Python序列元素解压全面介绍
1、将序列元素解压到单独变量
1.1、简单元组解压
p = (4,5)
x,y = p
print(x,y)
输出: 4 5
1.2、复杂数据结构解压
data = ['Apple',100,4.5,(2021,1,28)]
name,weight,price,date = data
print(name,weight,price,date)
输出:Apple 100 4.5 (2021, 1, 28)
name,weight,price,(year,month,day) = data
print(name,weight,price,year,month,day)
输出:Apple 100 4.5 2021 1 28
**注意:**当变量个数与序列元素数量不匹配时,将出错
1.3、字符串解压
a,b,c = 'abc'
print(a,b,c)
输出:a b c
1.4、忽略变量
有时需要忽略一些变量,则可以通过下划线来实现。
name,_,price,_ = data
print(name,price)
输出:Apple 4.5
2、从任意长度可遍历序列解压元素
record = ['Jenson','[email protected]','+86-020-12345678','+86-13700000001']

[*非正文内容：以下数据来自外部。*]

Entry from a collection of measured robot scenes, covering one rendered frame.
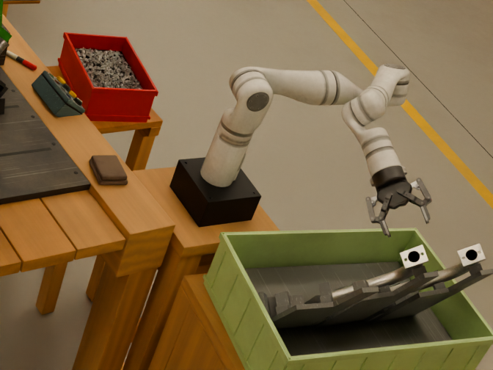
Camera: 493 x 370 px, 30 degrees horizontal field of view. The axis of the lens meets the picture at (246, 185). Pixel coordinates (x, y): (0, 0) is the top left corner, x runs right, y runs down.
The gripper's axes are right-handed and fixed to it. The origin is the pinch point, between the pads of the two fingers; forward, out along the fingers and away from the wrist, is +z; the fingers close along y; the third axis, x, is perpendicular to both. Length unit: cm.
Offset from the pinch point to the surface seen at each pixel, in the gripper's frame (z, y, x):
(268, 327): 12.5, -36.6, -6.9
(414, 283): 12.0, -3.2, 3.9
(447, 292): 13.5, 3.5, 20.7
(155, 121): -71, -61, 46
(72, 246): -20, -75, -13
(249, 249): -12.1, -39.0, 13.1
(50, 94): -73, -79, 8
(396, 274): 7.2, -6.4, 10.3
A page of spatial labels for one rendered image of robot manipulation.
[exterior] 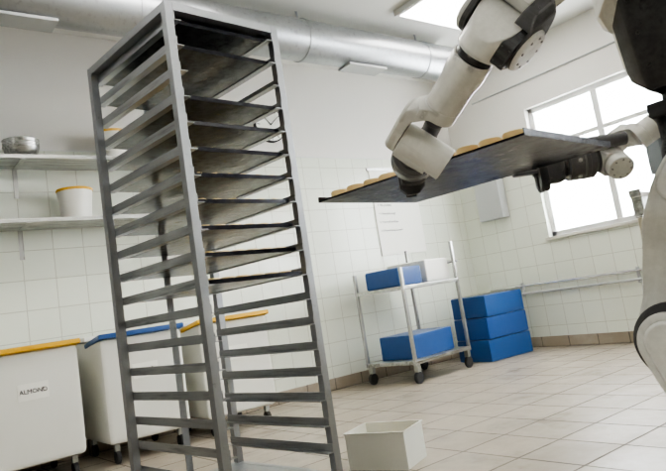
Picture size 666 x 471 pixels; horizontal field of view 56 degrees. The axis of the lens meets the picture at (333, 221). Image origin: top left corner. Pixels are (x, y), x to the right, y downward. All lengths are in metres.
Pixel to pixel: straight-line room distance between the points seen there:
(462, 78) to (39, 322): 3.92
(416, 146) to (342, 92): 5.22
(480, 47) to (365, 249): 5.06
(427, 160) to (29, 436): 3.19
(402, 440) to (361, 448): 0.21
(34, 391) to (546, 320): 4.65
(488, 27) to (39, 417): 3.41
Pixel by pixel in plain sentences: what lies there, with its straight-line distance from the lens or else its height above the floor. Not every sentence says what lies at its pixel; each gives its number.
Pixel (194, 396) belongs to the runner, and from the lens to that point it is 2.20.
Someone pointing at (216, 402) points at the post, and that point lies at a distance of 2.05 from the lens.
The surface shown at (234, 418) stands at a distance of 2.80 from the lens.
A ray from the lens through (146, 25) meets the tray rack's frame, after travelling 2.40.
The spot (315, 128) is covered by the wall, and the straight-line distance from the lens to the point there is 6.02.
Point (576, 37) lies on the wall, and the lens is 6.51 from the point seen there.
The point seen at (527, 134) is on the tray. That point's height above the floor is 1.00.
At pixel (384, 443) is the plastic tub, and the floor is 0.11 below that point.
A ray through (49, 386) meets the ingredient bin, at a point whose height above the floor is 0.53.
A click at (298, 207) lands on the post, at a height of 1.10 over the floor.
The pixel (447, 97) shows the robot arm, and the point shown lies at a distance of 1.11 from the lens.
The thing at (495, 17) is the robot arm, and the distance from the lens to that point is 1.08.
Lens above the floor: 0.74
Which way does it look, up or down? 7 degrees up
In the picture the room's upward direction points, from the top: 9 degrees counter-clockwise
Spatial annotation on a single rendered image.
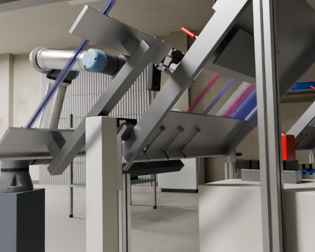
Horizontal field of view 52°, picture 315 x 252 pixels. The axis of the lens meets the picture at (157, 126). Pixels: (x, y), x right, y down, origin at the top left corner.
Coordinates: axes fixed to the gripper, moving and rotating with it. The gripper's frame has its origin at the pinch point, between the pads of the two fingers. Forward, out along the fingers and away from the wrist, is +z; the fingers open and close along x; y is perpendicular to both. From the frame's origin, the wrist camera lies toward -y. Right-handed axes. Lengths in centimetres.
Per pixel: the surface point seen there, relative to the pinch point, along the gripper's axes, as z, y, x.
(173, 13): -304, 31, 307
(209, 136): -3.6, -22.2, 36.0
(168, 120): -1.7, -15.3, 1.3
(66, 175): -387, -334, 289
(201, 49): 6.6, 11.3, -10.0
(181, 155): -2.3, -30.6, 20.0
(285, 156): 13, -24, 90
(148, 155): -3.1, -30.5, 1.1
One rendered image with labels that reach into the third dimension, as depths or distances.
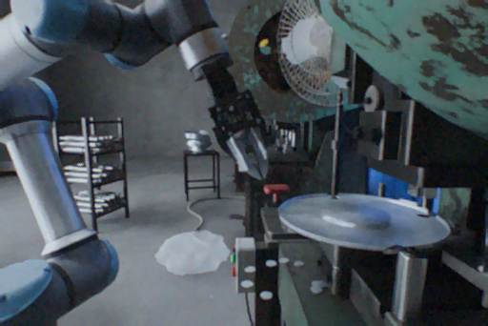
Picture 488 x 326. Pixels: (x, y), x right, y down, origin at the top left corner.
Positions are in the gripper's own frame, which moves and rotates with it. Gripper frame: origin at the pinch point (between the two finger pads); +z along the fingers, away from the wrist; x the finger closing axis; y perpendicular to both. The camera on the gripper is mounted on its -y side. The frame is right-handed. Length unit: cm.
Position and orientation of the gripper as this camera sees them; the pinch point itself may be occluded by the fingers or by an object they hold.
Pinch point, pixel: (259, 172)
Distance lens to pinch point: 54.4
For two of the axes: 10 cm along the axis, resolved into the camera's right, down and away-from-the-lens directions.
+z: 4.2, 8.9, 1.9
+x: 9.0, -4.3, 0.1
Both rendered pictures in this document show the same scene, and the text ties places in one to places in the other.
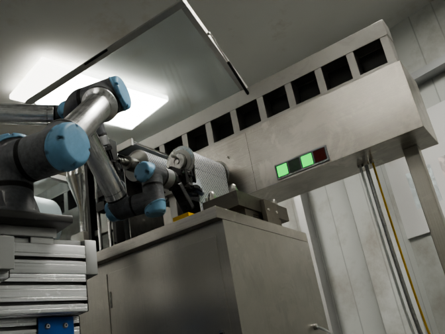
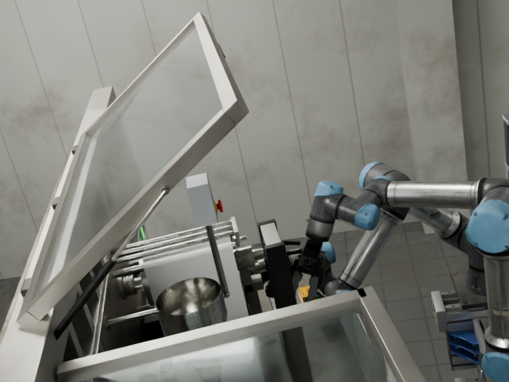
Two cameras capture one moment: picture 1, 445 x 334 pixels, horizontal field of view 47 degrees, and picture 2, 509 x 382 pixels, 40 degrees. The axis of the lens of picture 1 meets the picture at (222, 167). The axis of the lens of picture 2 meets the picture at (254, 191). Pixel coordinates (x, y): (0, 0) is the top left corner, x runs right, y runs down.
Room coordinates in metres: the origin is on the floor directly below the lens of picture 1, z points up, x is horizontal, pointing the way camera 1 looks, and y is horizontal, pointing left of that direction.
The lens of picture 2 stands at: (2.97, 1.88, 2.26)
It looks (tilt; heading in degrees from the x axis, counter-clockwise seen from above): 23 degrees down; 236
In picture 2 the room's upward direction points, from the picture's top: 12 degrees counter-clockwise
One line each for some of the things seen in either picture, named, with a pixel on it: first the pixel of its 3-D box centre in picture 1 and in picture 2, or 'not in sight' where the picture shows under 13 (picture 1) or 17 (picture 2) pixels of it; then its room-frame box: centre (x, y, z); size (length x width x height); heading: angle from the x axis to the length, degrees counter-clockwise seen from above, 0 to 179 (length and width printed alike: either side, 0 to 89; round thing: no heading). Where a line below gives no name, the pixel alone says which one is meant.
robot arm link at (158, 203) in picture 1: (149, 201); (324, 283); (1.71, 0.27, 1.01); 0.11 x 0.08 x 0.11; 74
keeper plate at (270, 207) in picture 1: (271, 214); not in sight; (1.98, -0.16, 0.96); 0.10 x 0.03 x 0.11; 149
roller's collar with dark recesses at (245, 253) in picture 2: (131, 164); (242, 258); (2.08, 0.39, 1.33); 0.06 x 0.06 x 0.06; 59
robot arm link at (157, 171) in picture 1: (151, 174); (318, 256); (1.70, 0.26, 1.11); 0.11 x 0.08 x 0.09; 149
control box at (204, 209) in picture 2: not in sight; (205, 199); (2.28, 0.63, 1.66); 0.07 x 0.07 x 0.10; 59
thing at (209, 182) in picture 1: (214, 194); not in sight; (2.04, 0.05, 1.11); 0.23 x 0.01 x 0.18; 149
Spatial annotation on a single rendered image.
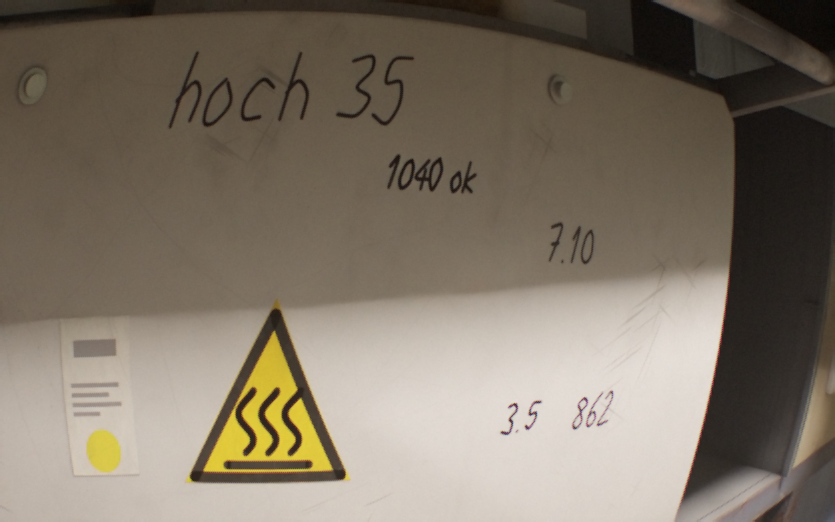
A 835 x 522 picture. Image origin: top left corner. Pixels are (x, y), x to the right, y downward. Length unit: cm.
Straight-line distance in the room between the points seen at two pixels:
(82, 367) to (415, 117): 20
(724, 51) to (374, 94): 52
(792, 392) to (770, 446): 9
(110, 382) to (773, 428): 108
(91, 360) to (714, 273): 46
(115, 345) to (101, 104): 10
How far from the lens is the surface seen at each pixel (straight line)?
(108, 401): 47
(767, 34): 63
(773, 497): 142
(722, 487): 136
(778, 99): 80
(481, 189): 57
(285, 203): 51
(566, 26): 79
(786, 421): 141
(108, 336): 46
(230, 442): 51
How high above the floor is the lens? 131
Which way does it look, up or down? 10 degrees down
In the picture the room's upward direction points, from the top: 5 degrees clockwise
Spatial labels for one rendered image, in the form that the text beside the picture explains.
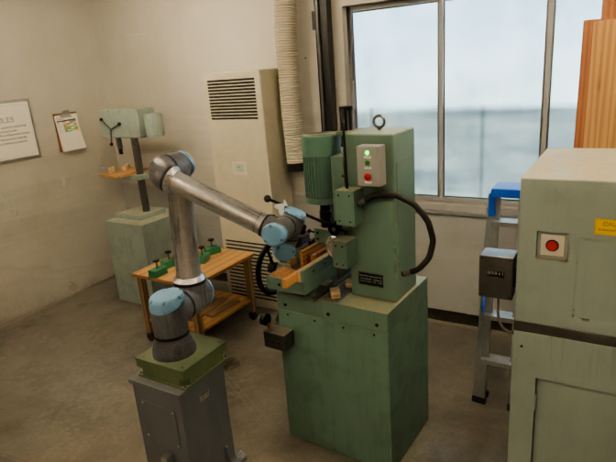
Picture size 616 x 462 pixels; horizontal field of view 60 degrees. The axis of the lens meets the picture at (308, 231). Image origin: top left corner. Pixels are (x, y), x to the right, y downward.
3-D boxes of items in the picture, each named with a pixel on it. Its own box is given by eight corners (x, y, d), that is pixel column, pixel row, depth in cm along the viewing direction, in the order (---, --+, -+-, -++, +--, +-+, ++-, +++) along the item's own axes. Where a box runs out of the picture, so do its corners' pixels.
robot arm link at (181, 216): (169, 318, 243) (147, 154, 221) (191, 302, 259) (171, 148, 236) (197, 322, 238) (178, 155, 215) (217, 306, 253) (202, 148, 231)
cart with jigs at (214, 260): (204, 305, 433) (194, 230, 414) (261, 318, 404) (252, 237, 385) (142, 342, 380) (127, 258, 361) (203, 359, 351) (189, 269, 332)
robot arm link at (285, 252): (299, 246, 213) (291, 266, 217) (296, 231, 224) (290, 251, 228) (277, 240, 211) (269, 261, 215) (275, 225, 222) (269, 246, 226)
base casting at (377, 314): (326, 275, 288) (325, 259, 285) (428, 293, 256) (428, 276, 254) (277, 308, 252) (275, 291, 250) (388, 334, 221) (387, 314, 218)
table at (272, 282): (319, 245, 297) (318, 235, 295) (368, 252, 280) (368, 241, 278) (250, 284, 249) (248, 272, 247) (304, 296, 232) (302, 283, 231)
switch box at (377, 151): (364, 182, 220) (363, 143, 215) (386, 183, 214) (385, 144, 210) (357, 185, 215) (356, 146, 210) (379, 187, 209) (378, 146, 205)
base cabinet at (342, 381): (334, 389, 309) (325, 275, 288) (429, 418, 277) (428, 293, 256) (288, 434, 274) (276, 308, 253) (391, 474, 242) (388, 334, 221)
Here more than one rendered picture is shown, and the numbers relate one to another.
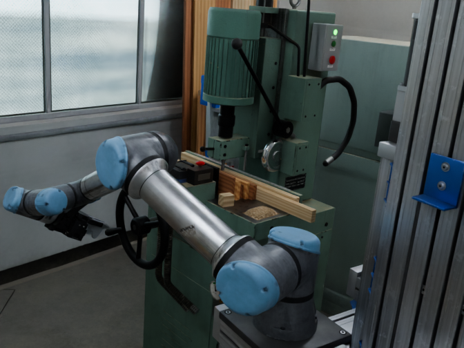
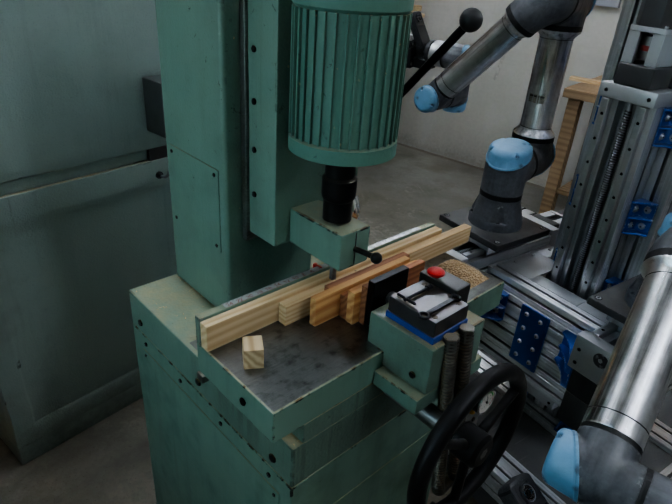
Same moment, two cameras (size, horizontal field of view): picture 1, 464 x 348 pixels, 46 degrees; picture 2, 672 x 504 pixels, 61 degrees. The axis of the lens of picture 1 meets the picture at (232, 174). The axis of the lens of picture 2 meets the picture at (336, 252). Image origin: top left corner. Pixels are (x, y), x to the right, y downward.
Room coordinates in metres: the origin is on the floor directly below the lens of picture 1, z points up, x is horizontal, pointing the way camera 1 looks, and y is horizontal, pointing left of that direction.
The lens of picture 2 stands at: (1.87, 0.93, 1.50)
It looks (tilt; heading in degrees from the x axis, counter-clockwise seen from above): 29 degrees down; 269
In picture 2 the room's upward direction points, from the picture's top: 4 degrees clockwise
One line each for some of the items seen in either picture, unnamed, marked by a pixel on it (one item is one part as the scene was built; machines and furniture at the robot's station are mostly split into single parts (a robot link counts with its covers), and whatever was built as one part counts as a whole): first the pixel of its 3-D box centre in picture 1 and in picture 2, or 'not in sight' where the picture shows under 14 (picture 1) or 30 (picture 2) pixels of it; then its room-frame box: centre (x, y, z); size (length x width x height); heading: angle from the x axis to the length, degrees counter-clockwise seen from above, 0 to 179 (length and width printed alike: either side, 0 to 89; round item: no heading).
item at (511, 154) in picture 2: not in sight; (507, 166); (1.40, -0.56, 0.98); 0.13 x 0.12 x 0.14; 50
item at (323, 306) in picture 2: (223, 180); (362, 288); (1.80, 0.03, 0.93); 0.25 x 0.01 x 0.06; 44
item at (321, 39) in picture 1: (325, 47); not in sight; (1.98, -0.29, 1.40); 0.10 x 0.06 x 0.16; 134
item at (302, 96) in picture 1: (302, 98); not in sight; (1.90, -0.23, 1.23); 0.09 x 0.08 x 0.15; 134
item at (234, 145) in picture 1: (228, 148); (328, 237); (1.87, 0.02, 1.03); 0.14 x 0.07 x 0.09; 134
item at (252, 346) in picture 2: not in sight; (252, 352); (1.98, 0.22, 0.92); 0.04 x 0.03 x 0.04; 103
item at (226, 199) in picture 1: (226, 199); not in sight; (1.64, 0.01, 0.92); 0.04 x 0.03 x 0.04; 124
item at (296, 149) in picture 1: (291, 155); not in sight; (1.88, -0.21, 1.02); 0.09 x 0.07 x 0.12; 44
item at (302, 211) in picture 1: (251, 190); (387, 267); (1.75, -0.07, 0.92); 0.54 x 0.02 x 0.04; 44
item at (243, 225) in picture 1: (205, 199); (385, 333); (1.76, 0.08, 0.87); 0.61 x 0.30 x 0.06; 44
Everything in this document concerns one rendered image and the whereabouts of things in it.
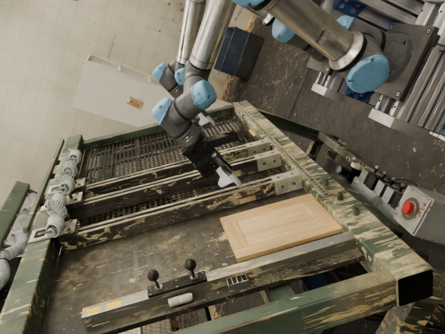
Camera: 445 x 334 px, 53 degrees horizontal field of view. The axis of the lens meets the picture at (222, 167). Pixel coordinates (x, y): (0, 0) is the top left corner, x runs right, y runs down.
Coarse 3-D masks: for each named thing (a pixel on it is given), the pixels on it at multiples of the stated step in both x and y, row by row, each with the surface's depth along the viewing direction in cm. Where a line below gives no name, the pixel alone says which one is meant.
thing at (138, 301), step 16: (320, 240) 156; (336, 240) 154; (352, 240) 153; (272, 256) 153; (288, 256) 151; (304, 256) 152; (320, 256) 153; (208, 272) 152; (224, 272) 150; (240, 272) 149; (256, 272) 150; (192, 288) 147; (208, 288) 148; (96, 304) 148; (128, 304) 144; (144, 304) 146; (160, 304) 147; (96, 320) 144
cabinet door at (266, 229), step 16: (256, 208) 189; (272, 208) 187; (288, 208) 185; (304, 208) 182; (320, 208) 179; (224, 224) 182; (240, 224) 180; (256, 224) 178; (272, 224) 176; (288, 224) 174; (304, 224) 172; (320, 224) 169; (336, 224) 167; (240, 240) 169; (256, 240) 168; (272, 240) 165; (288, 240) 163; (304, 240) 162; (240, 256) 160; (256, 256) 161
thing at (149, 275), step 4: (148, 272) 138; (152, 272) 138; (156, 272) 138; (148, 276) 138; (152, 276) 137; (156, 276) 138; (152, 280) 138; (156, 280) 142; (156, 284) 144; (160, 284) 147; (156, 288) 146; (160, 288) 146
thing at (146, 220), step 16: (272, 176) 202; (288, 176) 199; (224, 192) 198; (240, 192) 195; (256, 192) 197; (272, 192) 199; (64, 208) 185; (160, 208) 195; (176, 208) 192; (192, 208) 194; (208, 208) 195; (224, 208) 197; (96, 224) 192; (112, 224) 190; (128, 224) 190; (144, 224) 192; (160, 224) 193; (32, 240) 183; (64, 240) 187; (80, 240) 188; (96, 240) 190; (112, 240) 191
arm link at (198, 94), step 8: (192, 80) 131; (200, 80) 131; (184, 88) 131; (192, 88) 126; (200, 88) 125; (208, 88) 127; (184, 96) 128; (192, 96) 126; (200, 96) 125; (208, 96) 125; (216, 96) 128; (176, 104) 129; (184, 104) 127; (192, 104) 127; (200, 104) 126; (208, 104) 127; (184, 112) 128; (192, 112) 128; (200, 112) 130

name,email,*phones = record
print(name,email,phones)
输出:Jenson [email protected] ['+86-020-12345678', '+86-13700000001']
2.1、获取最后一个元素和第一个元素
*head,tail = [1,2,3,4,5,6,7,8,9,0]
print(tail)
first,*last = [1,2,2,3,4,5,6]
print(first)
输出:
0
1
2.2、过滤元素
fruits = [('apple',4.5),('pear',3.8),('banana',2.5),('grape',12.3)]
for name,*args in fruits:
if name == 'apple':
print('price of apple = ',args)
输出:price of apple = [4.5]
2.3、忽略多个元素
data = ['Apple',100,4.5,(2021,1,28)]
name,*args,(year,_,_) = data
print(name,year)
输出:Apple 2021
2.4、递归调用
def sum(values):
head,*tail = values
return head + sum(tail) if tail else head
value = sum([1,2,3,4,5,6,7,8,9,0])
print(value)
输出45
3、保留最后N个元素
保留最后N个元素,可以使用collection.deque来实现
from collections import deque
def keep_last_n_elem(values,pattern,history=5):
previous = deque(maxlen=history)
for value in values:
if value in pattern:
yield value,previous
previous.append(value)
with open('datas/somefile.txt') as f:
for line,prev in keep_last_n_elem(f,'python'):
print(len(prev))
for pline in prev:
print(pline,end='')
print(line,end='')
print('-'*20)
4、查找最大和最小N个元素
可以通过使用heapq的nlargest和nsmallest实现。
import heapq
nums = [1, 8, 2, 23, 7, -4, 18, 23, 42, 37, 2]
print(heapq.nlargest(3, nums))
print(heapq.nsmallest(3, nums))
输出:
[42, 37, 23]
[-4, 1, 2]
对于复杂的数据,同样可以实现
portfolio = [
{
'name': 'IBM', 'shares': 100, 'price': 91.1},
{
'name': 'AAPL', 'shares': 50, 'price': 543.22},
{
'name': 'FB', 'shares': 200, 'price': 21.09},
{
'name': 'HPQ', 'shares': 35, 'price': 31.75},
{
'name': 'YHOO', 'shares': 45, 'price': 16.35},
{
'name': 'ACME', 'shares': 75, 'price': 115.65}
]
cheap = heapq.nsmallest(3, portfolio, key=lambda s: s['price'])
print(cheap)
expensive = heapq.nlargest(3, portfolio, key=lambda s: s['price'])
print(expensive)
输出:[{'name': 'YHOO', 'shares': 45, 'price': 16.35}, {'name': 'FB', 'shares': 200, 'price': 21.09}, {'name': 'HPQ', 'shares': 35, 'price': 31.75}]
[{'name': 'AAPL', 'shares': 50, 'price': 543.22}, {'name': 'ACME', 'shares': 75, 'price': 115.65}, {'name': 'IBM', 'shares': 100, 'price': 91.1}]